Ne rien faire comme les autres. Ce principe vital, certaines personnes l'érigent en véritable sacerdoce. Dès ses premiers pas dans les rues de Toulouse au début des années 90, Vanessa l'a bien compris. Alors que les graffeurs placent leur nom au cœur de leur pratique, elle prend pour signature un personnage. Ils utilisent la bombe, elle choisi l'acrylique et les pinceaux. Ils sont tournés vers le Bronx, elle vise déjà le Louvre et croise l'ADN du graffiti avec les peintres flamands du XVème siècle. Cet art de la différence, Miss Van n'a cessé de le cultiver au fil des années, construisant un style unique et, bien qu'en constante évolution, identifiable au premier coup d'œil. Pendant une décennie, ses poupées vont faire rêver aux quatre coins de l'Europe, avec comme épicentre Barcelone, la ville bohème et créative où elle a élu domicile. Elles sont là, au détour d'une ruelle, au fond d'un passage oublié, créatures sensuelles et troublantes, fragiles et dominatrices à la fois, toujours prêtes à éveiller les fantasmes et réconforter les âmes égarées. Petites sœurs de la rue, femmes enfants venant chuchoter à l'oreille du passant, elles ont squatté notre imaginaire. Elles nous sont devenues familières, construisant avec nous une relation quasi intime. Son inspiration, l'artiste est allée la puiser au plus profond d'elle-même, de son cœur et de son âme L'euphorie et le désespoir, le vice et la vertu, la palette de couleurs de Miss Van est faite de tous ces sentiments. C'est sans doute ce qui rend ses personnages si humains, si proches de nous. La poupée de Miss Van est cette petite sœur que vous avez toujours rêvé d'avoir, prête à vous raconter ses secrets les plus inavouables et à écouter les vôtres. Début des années 2000. Les années ont passé et les poupées ont grandi. Elles ne traînent plus dans la rue mais squattent désormais les meilleures galeries. Les tenues affriolantes roses bonbon ont laissé place aux capes noires. Les larmes ont coulé et le maquillage avec elles. Plus sombres, ambiguës et inquiétantes que jamais, elles nous invitent à partager leurs tourments. Introspection maximale. Plongeon dans les méandres de l'âme humaine. L'autobiographie de Miss Van s'effeuille religieusement. Page après page, c'est l'histoire d'une vie qui transperce nos âmes ébahies. Pour l'éternité.

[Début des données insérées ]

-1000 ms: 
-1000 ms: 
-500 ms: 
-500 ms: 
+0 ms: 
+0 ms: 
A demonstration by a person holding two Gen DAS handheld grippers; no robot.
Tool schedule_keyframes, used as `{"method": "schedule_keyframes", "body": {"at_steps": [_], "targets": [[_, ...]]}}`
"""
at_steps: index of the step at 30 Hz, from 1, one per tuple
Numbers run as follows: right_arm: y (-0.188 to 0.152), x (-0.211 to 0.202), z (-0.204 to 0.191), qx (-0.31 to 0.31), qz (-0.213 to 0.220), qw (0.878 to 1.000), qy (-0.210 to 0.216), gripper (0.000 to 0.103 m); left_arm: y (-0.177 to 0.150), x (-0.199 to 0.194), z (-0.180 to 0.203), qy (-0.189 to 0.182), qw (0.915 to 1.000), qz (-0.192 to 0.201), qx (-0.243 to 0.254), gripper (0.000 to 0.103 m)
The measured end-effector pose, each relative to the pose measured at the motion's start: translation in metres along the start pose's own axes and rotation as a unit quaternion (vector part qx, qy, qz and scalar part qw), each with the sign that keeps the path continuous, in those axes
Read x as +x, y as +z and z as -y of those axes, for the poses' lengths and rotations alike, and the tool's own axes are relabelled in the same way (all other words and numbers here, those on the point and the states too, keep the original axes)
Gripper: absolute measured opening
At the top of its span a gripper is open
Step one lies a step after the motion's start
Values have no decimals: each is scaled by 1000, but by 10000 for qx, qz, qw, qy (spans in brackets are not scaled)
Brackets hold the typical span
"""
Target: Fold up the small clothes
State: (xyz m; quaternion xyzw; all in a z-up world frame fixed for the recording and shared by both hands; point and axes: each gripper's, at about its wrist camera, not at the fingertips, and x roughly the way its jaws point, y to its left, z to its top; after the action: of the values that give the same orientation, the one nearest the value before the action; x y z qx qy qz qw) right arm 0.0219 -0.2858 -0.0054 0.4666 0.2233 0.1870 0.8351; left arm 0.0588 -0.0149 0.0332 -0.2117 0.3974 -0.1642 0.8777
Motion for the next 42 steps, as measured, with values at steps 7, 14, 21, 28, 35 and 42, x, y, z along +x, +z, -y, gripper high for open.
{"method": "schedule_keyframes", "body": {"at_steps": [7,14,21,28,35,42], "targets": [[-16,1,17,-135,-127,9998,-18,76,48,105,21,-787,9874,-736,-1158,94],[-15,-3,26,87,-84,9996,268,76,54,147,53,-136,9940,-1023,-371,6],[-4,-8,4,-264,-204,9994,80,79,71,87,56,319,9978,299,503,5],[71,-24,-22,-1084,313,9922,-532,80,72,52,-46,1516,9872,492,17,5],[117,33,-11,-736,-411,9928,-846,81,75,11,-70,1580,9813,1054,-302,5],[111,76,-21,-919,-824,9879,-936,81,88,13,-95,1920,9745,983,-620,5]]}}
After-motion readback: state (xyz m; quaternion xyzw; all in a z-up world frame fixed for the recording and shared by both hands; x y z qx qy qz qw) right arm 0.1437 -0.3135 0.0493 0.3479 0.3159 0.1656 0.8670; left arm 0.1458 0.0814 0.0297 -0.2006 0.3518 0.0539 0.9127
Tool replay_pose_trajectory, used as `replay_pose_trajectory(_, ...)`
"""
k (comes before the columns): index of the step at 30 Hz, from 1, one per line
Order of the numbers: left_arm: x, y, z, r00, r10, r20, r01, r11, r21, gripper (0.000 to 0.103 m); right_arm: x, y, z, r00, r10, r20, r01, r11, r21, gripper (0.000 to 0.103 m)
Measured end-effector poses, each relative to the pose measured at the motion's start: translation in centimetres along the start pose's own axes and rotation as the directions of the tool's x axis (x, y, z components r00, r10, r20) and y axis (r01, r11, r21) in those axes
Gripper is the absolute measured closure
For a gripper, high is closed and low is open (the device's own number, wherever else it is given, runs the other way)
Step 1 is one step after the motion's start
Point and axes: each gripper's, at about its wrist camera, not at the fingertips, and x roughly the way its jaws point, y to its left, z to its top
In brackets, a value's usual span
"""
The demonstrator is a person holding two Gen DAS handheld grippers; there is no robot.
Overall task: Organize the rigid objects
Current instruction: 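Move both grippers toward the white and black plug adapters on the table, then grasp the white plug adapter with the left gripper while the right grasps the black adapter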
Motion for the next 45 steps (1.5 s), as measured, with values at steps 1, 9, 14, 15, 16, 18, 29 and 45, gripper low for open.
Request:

Miss Van a été interviewée pour le quarantième numéro du magazine Clark et a réalisé 3 couvertures différentes.


Tu as déclaré « Je suis toujours sincère lorsque je peins » . Qu'entends-tu par là ?
C'est une phrase assez simple que tout le monde devrait appliquer, je pense. Disons que je peins de manière capricieuse, irrégulière. Je peins uniquement lorsque je le ressens sincèrement. Je ne veux pas rentrer dans des automatismes, peindre de manière mécanique ou machinale, simplement pour honorer des commandes… J'essaie d'être à l'écoute de mes envies, pas de celles des autres. Je préfère prendre le risque qu'on ne me suive pas, ce qui n'est pas très grave, mais je dois suivre ma propre voie, mon inspiration du moment, mes sentiments, mon évolution personnelle, mon contexte, ma vie. Être synchronisée avec ma peinture, c'est important pour moi. À partir de là, oui, il faut être sincère tout le temps, sinon on se perd et on rentre dans l'illustration. Et ça, c'est quelque chose dont je souhaite m'éloigner le plus possible.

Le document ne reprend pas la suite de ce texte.